Read on below for a re-post of the article: “Brain imaging failed to crack the code on mental illness. Can the humanities help?”
The following is a re-post from NYU News, written by Jade McClain.
When a person breaks a bone, an x-ray allows a doctor to identify and treat the problem. But for those suffering with psychiatric disorders such as depression or schizophrenia, an internal look at the brain fails to provide such a remedy. The lack of success is not for lack of trying, as scientists have spent decades studying the brain for clues about mental illness.

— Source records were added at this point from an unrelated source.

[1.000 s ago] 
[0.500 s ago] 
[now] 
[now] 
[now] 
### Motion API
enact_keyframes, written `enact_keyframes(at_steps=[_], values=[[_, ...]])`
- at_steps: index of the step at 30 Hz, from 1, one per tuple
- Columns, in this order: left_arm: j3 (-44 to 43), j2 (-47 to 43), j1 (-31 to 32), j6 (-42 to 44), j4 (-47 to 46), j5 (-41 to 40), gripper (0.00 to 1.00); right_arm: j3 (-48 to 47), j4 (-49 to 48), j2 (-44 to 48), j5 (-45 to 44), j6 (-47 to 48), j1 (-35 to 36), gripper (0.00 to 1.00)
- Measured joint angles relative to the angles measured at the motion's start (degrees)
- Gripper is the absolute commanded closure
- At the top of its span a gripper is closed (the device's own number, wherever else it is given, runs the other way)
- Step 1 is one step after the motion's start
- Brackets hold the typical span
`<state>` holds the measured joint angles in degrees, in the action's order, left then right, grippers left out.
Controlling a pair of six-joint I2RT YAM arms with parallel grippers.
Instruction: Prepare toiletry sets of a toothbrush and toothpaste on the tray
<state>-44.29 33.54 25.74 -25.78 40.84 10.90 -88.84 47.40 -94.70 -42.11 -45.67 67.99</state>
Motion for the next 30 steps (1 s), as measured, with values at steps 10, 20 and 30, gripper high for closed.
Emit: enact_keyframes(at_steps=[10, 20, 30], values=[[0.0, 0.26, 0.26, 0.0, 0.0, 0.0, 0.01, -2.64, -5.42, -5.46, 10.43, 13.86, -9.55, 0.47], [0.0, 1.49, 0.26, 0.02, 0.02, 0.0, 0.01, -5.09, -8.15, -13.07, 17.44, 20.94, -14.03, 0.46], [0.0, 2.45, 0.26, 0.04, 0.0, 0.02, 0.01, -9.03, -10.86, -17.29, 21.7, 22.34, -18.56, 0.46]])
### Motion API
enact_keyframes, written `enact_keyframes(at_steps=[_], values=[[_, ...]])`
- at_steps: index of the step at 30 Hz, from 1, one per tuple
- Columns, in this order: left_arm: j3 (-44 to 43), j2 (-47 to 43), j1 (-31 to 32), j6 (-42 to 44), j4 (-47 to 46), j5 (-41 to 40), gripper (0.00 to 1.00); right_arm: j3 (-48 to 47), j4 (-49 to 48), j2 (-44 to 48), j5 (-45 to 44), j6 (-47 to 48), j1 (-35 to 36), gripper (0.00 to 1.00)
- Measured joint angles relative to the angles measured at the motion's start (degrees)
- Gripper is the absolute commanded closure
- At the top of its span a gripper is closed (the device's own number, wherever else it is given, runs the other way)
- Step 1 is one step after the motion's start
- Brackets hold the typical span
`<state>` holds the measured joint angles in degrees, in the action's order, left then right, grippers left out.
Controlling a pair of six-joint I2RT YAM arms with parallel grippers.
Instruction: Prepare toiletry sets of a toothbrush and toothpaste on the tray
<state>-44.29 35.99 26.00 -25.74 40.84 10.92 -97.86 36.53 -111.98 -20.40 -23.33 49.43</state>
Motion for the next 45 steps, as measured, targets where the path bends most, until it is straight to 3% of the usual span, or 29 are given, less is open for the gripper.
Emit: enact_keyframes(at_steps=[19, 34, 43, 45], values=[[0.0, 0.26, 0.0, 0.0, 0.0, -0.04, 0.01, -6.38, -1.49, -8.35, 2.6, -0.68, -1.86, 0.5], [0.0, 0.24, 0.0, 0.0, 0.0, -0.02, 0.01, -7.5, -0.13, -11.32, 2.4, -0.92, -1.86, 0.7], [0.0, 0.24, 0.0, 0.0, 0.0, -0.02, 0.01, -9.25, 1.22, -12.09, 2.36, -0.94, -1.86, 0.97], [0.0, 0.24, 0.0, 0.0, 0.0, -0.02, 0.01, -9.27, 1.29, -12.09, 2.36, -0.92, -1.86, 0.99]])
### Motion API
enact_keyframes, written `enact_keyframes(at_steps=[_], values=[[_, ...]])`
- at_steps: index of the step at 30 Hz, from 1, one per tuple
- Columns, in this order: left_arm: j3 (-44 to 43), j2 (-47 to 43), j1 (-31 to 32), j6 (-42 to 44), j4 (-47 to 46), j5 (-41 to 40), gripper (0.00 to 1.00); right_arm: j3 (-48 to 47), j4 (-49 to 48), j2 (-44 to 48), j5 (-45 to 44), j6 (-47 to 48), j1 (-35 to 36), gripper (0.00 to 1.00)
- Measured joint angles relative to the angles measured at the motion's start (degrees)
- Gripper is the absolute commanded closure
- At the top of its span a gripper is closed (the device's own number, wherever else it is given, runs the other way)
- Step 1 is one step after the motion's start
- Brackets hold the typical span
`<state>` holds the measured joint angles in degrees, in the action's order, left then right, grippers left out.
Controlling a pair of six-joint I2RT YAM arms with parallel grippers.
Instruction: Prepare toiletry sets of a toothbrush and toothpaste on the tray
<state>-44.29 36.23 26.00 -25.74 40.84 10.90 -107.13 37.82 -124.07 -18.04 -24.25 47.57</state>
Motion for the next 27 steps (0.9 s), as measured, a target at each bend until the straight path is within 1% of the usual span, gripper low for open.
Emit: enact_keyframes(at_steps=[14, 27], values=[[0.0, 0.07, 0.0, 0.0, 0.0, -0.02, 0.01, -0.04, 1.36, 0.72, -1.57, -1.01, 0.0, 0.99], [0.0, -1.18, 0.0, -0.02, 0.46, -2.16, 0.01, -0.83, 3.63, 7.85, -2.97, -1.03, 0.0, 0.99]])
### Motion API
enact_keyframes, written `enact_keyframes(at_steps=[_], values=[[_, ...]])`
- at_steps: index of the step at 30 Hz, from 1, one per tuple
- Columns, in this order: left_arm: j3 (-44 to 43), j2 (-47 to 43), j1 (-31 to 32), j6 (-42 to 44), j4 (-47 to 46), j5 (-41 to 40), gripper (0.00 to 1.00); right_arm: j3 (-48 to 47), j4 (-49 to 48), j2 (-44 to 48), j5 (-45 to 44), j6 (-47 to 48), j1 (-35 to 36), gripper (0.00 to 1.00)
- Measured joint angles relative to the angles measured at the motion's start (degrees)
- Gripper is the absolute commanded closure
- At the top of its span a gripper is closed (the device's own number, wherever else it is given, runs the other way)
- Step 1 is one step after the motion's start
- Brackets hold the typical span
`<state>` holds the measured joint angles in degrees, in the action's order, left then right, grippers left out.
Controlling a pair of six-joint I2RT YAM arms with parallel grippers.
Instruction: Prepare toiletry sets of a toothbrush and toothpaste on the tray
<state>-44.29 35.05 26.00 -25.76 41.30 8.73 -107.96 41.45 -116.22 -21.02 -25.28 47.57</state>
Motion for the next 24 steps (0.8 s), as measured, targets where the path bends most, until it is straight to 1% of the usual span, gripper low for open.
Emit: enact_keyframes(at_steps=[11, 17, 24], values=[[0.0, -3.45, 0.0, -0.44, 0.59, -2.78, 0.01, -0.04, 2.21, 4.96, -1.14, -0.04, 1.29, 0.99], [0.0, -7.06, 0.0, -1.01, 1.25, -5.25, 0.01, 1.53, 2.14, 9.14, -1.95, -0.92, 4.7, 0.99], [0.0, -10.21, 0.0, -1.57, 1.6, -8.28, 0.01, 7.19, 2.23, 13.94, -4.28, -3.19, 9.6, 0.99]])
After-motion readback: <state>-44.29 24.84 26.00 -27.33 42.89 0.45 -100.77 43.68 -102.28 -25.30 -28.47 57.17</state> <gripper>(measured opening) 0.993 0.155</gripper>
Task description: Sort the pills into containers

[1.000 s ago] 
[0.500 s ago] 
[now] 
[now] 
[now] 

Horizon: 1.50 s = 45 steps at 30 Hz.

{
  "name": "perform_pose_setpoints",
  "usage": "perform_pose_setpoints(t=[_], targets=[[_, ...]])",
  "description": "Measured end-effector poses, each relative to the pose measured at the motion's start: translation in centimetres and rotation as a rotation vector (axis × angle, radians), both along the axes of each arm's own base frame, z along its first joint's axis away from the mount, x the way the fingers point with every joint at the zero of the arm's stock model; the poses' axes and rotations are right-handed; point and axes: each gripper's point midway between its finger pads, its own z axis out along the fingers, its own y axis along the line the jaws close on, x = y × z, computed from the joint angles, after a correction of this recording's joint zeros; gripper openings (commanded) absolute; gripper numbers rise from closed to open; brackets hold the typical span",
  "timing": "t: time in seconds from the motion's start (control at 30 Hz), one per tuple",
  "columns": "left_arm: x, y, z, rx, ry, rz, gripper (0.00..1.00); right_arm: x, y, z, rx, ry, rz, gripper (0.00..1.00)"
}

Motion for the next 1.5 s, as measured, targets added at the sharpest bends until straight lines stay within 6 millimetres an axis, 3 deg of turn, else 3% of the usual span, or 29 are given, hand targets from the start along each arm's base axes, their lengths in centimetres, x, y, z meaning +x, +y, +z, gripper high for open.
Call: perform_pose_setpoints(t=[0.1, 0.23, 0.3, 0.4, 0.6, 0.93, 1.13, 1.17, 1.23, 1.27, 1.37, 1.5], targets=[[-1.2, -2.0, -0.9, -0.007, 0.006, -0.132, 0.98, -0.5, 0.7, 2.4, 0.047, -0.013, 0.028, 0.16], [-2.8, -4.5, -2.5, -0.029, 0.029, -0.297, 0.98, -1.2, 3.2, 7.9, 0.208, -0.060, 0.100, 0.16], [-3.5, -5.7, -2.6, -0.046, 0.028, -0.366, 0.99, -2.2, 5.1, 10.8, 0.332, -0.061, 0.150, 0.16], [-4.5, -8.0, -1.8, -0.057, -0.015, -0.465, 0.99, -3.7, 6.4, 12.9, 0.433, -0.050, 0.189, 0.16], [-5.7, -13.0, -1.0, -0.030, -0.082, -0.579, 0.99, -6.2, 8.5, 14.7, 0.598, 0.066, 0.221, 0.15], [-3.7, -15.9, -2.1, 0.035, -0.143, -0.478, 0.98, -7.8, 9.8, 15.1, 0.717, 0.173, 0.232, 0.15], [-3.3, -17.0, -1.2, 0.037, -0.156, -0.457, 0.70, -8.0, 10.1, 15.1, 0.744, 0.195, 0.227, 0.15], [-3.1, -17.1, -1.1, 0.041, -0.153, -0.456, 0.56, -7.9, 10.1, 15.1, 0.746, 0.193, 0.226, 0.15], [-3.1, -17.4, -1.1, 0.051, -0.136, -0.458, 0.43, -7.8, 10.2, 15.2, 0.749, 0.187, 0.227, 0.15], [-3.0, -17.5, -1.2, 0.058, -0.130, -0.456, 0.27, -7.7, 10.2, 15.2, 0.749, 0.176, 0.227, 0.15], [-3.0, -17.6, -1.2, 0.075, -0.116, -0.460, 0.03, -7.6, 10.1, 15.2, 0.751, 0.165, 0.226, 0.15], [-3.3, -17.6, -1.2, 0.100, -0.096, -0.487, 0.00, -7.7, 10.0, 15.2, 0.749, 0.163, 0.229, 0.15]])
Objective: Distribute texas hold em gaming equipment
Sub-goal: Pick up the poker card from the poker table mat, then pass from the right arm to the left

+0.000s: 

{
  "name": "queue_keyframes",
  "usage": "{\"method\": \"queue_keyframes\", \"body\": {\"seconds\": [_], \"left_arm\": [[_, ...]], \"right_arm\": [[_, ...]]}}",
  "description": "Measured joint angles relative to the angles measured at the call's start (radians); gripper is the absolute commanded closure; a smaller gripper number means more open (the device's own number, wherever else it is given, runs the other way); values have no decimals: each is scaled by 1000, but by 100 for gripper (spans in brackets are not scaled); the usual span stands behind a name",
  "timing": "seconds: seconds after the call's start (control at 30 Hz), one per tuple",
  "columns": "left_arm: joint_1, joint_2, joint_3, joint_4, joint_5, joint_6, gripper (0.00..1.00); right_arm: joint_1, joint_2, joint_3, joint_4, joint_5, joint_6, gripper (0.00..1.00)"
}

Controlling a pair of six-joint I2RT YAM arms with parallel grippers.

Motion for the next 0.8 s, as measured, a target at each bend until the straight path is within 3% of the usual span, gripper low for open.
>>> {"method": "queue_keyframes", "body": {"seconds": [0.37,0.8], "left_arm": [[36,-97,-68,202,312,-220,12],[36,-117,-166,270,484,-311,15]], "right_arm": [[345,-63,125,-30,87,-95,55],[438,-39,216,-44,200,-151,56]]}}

Neuroscientist Thomas Insel, dubbed “the nation’s psychiatrist,” recently discussed the shortcomings science has yielded with regard to patient outcomes. During his time as the director of the National Institute of Mental Health, he focused the agency’s work particularly on neuroscience. This prompted scientists to search for answers to questions about mental health by studying the complexity of the brain, but didn’t encourage them to address the behavioral, cultural, social, political, religious, existential, and psychological factors that can offer insight into what mental health means and how it’s related to the human condition.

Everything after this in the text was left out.